### TASK BRIEF
Please give every line below again exactly, but not its pictures.

(Dataset excerpts)

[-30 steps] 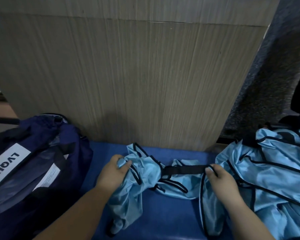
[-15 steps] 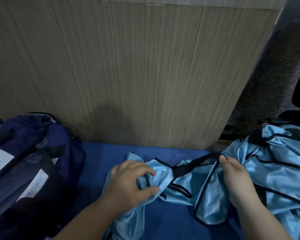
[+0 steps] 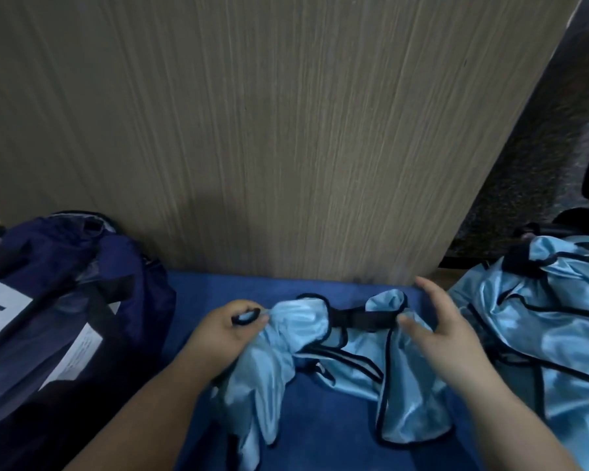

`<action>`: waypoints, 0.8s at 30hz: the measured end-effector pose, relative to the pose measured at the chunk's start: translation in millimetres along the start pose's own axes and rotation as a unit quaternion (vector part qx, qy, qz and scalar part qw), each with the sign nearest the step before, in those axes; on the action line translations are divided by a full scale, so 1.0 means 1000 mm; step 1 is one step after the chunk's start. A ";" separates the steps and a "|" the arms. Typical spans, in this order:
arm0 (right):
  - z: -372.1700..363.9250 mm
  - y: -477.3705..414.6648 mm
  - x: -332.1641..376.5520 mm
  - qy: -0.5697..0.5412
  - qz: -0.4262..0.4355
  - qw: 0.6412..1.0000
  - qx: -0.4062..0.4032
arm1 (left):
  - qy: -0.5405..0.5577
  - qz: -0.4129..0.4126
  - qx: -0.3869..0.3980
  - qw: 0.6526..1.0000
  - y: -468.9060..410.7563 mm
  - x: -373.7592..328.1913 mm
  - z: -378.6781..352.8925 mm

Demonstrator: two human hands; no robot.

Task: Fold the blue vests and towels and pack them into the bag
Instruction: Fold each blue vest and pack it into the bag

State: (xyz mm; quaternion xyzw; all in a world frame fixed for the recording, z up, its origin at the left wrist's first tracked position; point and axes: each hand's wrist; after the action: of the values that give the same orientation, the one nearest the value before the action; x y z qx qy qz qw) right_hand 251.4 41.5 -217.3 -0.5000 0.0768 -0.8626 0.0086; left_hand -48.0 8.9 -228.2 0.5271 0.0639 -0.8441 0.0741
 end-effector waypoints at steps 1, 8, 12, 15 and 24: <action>-0.004 0.004 0.001 0.059 0.046 0.997 -0.018 | 0.062 0.031 -0.009 0.998 0.002 -0.007 0.003; -0.048 0.043 0.018 -0.049 0.056 0.965 0.252 | 0.334 0.171 -0.014 0.927 0.015 -0.028 0.003; -0.062 0.063 0.034 -0.196 0.043 0.911 0.361 | 0.380 0.163 0.071 0.908 0.024 -0.036 -0.014; -0.062 0.066 0.043 -0.267 -0.044 0.932 0.242 | 0.384 0.117 0.153 0.903 0.028 -0.040 -0.017; -0.028 0.042 0.049 -0.495 -0.280 0.818 0.081 | 0.155 0.032 0.229 0.961 0.032 -0.029 -0.029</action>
State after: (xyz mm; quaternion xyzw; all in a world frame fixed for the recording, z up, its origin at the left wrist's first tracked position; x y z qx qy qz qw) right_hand 199.7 -1.1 -194.4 -0.8572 -0.1513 -0.4671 -0.1555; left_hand -3.3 -15.3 -215.4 0.6561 -0.1372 -0.7414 -0.0318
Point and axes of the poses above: each hand's wrist, its own y-axis away from the middle knuckle, its own z-axis out of the back of the hand, x = y × z, and after that the axes turned 3 degrees about -z, right-handed
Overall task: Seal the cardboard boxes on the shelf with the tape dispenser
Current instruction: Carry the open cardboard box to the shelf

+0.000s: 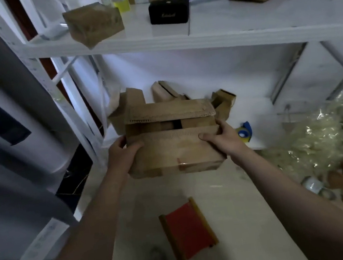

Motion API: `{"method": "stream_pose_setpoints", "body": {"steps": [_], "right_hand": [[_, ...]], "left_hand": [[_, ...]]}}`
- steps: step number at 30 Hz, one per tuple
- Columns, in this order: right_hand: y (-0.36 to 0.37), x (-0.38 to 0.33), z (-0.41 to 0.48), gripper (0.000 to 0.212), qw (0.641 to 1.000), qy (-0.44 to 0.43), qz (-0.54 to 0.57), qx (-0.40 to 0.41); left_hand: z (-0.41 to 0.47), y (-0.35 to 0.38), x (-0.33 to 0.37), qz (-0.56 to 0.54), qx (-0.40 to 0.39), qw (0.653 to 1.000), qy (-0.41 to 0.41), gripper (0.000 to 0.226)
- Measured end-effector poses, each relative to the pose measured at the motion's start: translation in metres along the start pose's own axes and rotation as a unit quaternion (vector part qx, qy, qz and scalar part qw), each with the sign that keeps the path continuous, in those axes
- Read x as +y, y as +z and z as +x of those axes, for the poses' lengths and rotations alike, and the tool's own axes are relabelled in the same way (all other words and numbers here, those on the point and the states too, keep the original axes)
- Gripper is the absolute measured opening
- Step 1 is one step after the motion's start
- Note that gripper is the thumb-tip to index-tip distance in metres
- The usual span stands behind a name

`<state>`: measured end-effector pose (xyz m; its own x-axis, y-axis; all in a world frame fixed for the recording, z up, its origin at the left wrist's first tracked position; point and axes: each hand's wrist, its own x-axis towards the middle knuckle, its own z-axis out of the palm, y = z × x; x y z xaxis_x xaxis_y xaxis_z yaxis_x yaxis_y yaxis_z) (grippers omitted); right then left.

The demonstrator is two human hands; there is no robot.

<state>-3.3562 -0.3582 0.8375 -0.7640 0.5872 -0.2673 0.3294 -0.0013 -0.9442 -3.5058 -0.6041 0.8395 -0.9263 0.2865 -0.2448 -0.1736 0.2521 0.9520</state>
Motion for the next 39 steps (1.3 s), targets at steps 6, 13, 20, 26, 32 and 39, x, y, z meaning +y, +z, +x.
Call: {"method": "stream_pose_setpoints", "body": {"steps": [6, 13, 20, 26, 32, 39], "right_hand": [[0.031, -0.009, 0.062, 0.077, 0.996, 0.037, -0.054, 0.059], [0.012, 0.014, 0.137, 0.079, 0.991, 0.084, -0.053, 0.094], [-0.026, 0.047, 0.231, 0.078, 0.991, 0.069, -0.089, 0.068], [-0.046, 0.098, 0.306, 0.083, 0.992, 0.084, -0.076, 0.061], [-0.028, 0.199, 0.370, 0.080, 0.990, 0.116, -0.046, 0.068], [0.006, 0.306, 0.442, 0.063, 0.992, 0.099, -0.033, 0.071]], "left_hand": [[0.095, 0.017, -0.001, 0.026, -0.023, 0.999, -0.030, 0.026], [0.175, 0.070, 0.001, 0.076, -0.055, 0.994, -0.059, 0.022], [0.237, 0.137, -0.003, 0.087, -0.035, 0.994, -0.056, 0.059], [0.299, 0.197, -0.040, 0.103, -0.028, 0.992, -0.063, 0.073], [0.374, 0.228, -0.137, 0.113, -0.060, 0.990, -0.054, 0.060], [0.451, 0.259, -0.256, 0.116, -0.080, 0.989, -0.044, 0.059]]}}
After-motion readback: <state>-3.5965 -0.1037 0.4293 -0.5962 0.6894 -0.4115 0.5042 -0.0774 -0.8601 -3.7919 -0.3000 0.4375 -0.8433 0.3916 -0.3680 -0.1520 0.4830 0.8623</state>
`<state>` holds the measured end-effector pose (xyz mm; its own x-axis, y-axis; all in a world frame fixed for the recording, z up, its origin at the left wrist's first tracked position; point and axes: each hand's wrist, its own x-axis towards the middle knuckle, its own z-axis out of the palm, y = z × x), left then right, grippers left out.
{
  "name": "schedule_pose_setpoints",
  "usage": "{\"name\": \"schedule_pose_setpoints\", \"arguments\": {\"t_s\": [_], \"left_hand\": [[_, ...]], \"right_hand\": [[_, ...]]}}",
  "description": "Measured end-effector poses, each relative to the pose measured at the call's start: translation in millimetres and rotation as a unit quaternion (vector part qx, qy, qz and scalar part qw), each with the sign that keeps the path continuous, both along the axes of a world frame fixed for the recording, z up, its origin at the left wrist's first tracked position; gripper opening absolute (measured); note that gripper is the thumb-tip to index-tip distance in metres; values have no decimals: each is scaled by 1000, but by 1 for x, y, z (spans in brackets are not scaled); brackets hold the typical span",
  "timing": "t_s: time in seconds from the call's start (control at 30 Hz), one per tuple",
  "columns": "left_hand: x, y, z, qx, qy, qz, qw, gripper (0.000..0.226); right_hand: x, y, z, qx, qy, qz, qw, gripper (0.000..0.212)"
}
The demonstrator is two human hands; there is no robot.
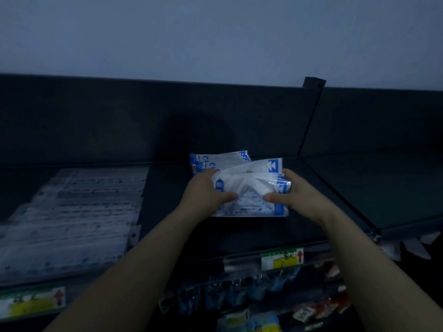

### SOLUTION BELOW
[-30 steps] 
[-15 steps] 
[+0 steps] 

`<action>`: waypoints, 0.8s at 30hz: the measured end-effector pose, relative to the pose measured at the chunk's start: translation in millimetres along the start pose's own axes and rotation as a unit quaternion (vector part qx, qy, qz and scalar part qw), each with the sign nearest the step before, in those axes; on the action line translations are divided by a full scale, so 1.0 means 1000 mm; step 1 is one step after the chunk's start. A ";" separates the steps and a "|" the arms. Typical spans, in this order:
arm0 (right):
  - z: -372.1700..363.9250 mm
  - y: -477.3705..414.6648 mm
  - x: -332.1641..376.5520 mm
  - qy: -0.5697..0.5412
  - qz: -0.4262..0.4355
  - qw: 0.6412..1.0000
  - qx: -0.4062..0.4032
arm1 (left):
  - qy: -0.5405..0.5577
  - qz: -0.4129..0.4126
  - qx: -0.3869..0.3980
  - qw: 0.6526..1.0000
  - y: -468.9060..410.7563 mm
  - x: -373.7592..328.1913 mm
  - z: -378.6781..352.8925 mm

Demonstrator: two human hands; no robot.

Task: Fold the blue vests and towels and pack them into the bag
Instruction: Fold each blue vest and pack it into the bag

State: (xyz mm; quaternion xyzw; all in a world frame fixed for the recording, z up, its origin at the left wrist's first tracked position; point and axes: each hand's wrist; after the action: of the values that give the same orientation, the one nearest the value before the action; x y z qx qy qz qw) right_hand 251.4 41.5 -217.3 -0.5000 0.0768 -0.8626 0.0086; left_hand -48.0 8.9 -228.2 0.5271 0.0639 -0.8441 0.0741
 end-effector waypoints at steps 1, 8, 12, 15 and 24: <action>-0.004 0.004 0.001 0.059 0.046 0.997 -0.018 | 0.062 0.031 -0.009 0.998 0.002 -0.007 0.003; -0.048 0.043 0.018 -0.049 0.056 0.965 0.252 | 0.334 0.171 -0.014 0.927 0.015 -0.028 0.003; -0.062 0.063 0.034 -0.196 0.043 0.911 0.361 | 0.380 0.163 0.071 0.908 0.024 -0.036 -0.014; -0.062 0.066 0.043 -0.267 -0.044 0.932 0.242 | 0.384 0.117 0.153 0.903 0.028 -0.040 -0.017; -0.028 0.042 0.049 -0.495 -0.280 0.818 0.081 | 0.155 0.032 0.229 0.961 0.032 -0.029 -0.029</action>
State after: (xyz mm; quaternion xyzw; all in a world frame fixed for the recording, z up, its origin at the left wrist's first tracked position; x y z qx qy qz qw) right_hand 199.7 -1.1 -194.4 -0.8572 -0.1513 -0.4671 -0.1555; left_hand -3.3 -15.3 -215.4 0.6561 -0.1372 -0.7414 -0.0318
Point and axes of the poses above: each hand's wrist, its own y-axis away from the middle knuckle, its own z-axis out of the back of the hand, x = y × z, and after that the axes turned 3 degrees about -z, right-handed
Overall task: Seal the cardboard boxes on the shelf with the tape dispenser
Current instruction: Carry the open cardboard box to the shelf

+0.000s: 

Motion API: `{"method": "stream_pose_setpoints", "body": {"steps": [_], "right_hand": [[_, ...]], "left_hand": [[_, ...]]}}`
- steps: step number at 30 Hz, one per tuple
- Columns, in this order: right_hand: y (-0.36 to 0.37), x (-0.38 to 0.33), z (-0.41 to 0.48), gripper (0.000 to 0.212), qw (0.641 to 1.000), qy (-0.44 to 0.43), qz (-0.54 to 0.57), qx (-0.40 to 0.41); left_hand: z (-0.41 to 0.47), y (-0.35 to 0.38), x (-0.33 to 0.37), qz (-0.56 to 0.54), qx (-0.40 to 0.39), qw (0.653 to 1.000), qy (-0.41 to 0.41), gripper (0.000 to 0.226)
- Measured end-effector poses, each relative to the pose measured at the motion's start: translation in metres along the start pose's own axes and rotation as a unit quaternion (vector part qx, qy, qz and scalar part qw), each with the sign that keeps the path continuous, in those axes
- Read x as +y, y as +z and z as +x of those axes, for the poses' lengths and rotations alike, and the tool's own axes are relabelled in the same way (all other words and numbers here, those on the point and the states too, keep the original axes)
- Gripper is the absolute measured opening
- Step 1 is one step after the motion's start
- Note that gripper is the thumb-tip to index-tip distance in metres
- The usual span stands behind a name

`<state>`: measured end-effector pose (xyz m; its own x-axis, y-axis; all in a world frame fixed for the recording, z up, its origin at the left wrist's first tracked position; point and axes: each hand's wrist, its own x-axis towards the middle knuckle, its own z-axis out of the palm, y = z × x; x y z xaxis_x xaxis_y xaxis_z yaxis_x yaxis_y yaxis_z) (grippers omitted); right then left.

The demonstrator is two human hands; there is no robot.

<state>-3.3562 -0.3582 0.8375 -0.7640 0.5872 -0.2673 0.3294 -0.0013 -0.9442 -3.5058 -0.6041 0.8395 -0.9263 0.2865 -0.2448 -0.1736 0.2521 0.9520</state>
Motion for the next 39 steps (1.3 s), targets at steps 6, 13, 20, 26, 32 and 39, x, y, z meaning +y, +z, +x.
Call: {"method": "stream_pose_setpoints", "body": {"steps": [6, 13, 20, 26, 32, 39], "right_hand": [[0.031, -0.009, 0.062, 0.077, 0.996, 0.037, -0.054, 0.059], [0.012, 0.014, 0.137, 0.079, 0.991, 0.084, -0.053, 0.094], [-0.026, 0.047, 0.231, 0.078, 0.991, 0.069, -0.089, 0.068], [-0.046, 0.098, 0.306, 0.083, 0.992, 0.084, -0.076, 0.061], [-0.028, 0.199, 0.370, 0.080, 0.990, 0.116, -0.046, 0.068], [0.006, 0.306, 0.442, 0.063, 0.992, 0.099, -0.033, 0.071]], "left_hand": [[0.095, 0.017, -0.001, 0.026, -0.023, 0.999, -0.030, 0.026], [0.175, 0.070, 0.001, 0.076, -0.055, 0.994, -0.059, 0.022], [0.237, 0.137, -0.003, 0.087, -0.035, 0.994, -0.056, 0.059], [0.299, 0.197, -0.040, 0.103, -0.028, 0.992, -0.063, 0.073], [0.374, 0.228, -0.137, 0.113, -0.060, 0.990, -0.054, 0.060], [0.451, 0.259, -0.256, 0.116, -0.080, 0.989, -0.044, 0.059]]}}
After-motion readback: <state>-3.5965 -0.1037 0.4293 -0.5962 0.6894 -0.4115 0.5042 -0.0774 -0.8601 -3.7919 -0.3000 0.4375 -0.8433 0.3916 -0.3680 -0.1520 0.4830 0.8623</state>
`<state>` holds the measured end-effector pose (xyz mm; its own x-axis, y-axis; all in a world frame fixed for the recording, z up, its origin at the left wrist's first tracked position; point and axes: each hand's wrist, its own x-axis towards the middle knuckle, its own z-axis out of the palm, y = z × x), left then right, grippers left out.
{
  "name": "schedule_pose_setpoints",
  "usage": "{\"name\": \"schedule_pose_setpoints\", \"arguments\": {\"t_s\": [_], \"left_hand\": [[_, ...]], \"right_hand\": [[_, ...]]}}",
  "description": "Measured end-effector poses, each relative to the pose measured at the call's start: translation in millimetres and rotation as a unit quaternion (vector part qx, qy, qz and scalar part qw), each with the sign that keeps the path continuous, both along the axes of a world frame fixed for the recording, z up, its origin at the left wrist's first tracked position; gripper opening absolute (measured); note that gripper is the thumb-tip to index-tip distance in metres; values have no decimals: each is scaled by 1000, but by 1 for x, y, z (spans in brackets are not scaled); brackets hold the typical span",
  "timing": "t_s: time in seconds from the call's start (control at 30 Hz), one per tuple",
  "columns": "left_hand: x, y, z, qx, qy, qz, qw, gripper (0.000..0.226); right_hand: x, y, z, qx, qy, qz, qw, gripper (0.000..0.212)"
}
The demonstrator is two human hands; there is no robot.

What the exercise asked for is now complete.